Scan the records that follow, and whenever a line has the word "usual", copy it.
[Recorded data]
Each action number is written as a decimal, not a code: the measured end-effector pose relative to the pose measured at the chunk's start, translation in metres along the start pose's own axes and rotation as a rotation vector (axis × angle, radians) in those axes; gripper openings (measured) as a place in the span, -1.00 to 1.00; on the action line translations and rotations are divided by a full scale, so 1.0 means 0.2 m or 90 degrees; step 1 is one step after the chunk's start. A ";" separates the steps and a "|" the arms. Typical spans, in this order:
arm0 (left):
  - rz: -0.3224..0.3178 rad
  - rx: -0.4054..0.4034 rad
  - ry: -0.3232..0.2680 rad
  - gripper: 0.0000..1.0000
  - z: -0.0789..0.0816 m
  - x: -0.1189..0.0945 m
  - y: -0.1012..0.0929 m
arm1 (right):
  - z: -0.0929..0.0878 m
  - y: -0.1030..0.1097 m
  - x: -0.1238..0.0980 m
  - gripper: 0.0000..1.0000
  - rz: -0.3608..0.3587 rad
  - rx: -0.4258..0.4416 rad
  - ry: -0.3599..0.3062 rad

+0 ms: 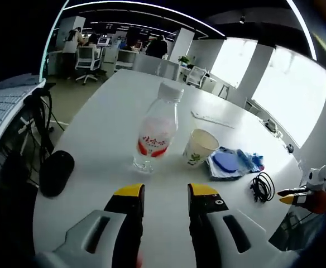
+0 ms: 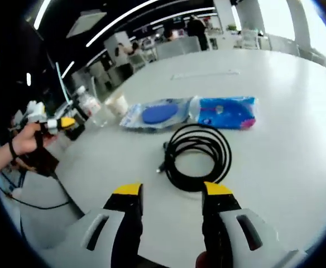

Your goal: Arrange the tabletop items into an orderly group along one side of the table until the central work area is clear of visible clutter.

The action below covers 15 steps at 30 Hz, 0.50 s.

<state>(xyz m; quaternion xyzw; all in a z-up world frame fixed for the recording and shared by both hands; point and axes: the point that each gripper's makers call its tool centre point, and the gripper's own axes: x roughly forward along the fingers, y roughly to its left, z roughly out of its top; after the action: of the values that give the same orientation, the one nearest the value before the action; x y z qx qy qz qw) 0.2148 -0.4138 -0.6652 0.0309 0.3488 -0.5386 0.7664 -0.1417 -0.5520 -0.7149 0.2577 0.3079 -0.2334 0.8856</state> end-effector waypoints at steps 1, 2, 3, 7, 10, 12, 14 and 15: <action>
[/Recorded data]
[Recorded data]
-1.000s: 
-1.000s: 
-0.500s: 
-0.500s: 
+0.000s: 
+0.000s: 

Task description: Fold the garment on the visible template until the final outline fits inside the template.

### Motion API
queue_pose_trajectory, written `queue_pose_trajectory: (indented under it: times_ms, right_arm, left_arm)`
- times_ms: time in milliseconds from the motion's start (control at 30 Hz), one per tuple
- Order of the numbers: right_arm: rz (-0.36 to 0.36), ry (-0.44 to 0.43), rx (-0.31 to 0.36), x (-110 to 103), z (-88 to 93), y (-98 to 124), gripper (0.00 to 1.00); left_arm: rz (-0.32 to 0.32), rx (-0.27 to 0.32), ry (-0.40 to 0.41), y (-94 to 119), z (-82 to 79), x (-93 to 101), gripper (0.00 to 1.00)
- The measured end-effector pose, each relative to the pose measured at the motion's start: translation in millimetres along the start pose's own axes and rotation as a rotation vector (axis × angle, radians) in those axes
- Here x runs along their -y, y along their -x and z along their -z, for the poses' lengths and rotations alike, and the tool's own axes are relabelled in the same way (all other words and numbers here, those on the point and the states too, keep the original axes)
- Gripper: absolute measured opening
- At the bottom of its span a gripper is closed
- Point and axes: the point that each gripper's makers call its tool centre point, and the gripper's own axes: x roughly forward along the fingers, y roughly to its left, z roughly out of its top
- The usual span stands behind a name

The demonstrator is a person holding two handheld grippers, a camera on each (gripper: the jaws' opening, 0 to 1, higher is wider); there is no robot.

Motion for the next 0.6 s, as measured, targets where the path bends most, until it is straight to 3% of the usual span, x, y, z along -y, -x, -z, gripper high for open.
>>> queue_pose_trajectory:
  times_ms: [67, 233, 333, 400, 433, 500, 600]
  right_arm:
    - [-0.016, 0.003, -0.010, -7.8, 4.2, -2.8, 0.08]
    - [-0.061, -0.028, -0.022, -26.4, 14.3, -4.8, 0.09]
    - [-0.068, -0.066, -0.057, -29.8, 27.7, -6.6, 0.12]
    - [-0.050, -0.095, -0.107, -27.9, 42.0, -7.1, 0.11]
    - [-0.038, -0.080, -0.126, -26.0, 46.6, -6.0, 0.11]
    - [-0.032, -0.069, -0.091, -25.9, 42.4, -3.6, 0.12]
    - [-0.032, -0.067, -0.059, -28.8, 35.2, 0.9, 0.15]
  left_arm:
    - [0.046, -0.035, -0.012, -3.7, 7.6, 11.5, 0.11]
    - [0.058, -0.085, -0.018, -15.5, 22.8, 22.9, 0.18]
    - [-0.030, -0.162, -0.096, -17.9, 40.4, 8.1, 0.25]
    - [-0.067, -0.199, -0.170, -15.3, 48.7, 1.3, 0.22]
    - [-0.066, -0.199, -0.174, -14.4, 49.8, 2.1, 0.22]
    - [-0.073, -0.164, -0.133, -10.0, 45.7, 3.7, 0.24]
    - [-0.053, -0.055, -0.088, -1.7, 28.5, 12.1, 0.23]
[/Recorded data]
• Result for this task
- The usual span stands behind a name
Motion for the next 0.6 s, as measured, targets where the path bends most, until it is straight to 3% of the usual span, x, y, z along -y, -x, -z, gripper high for open.

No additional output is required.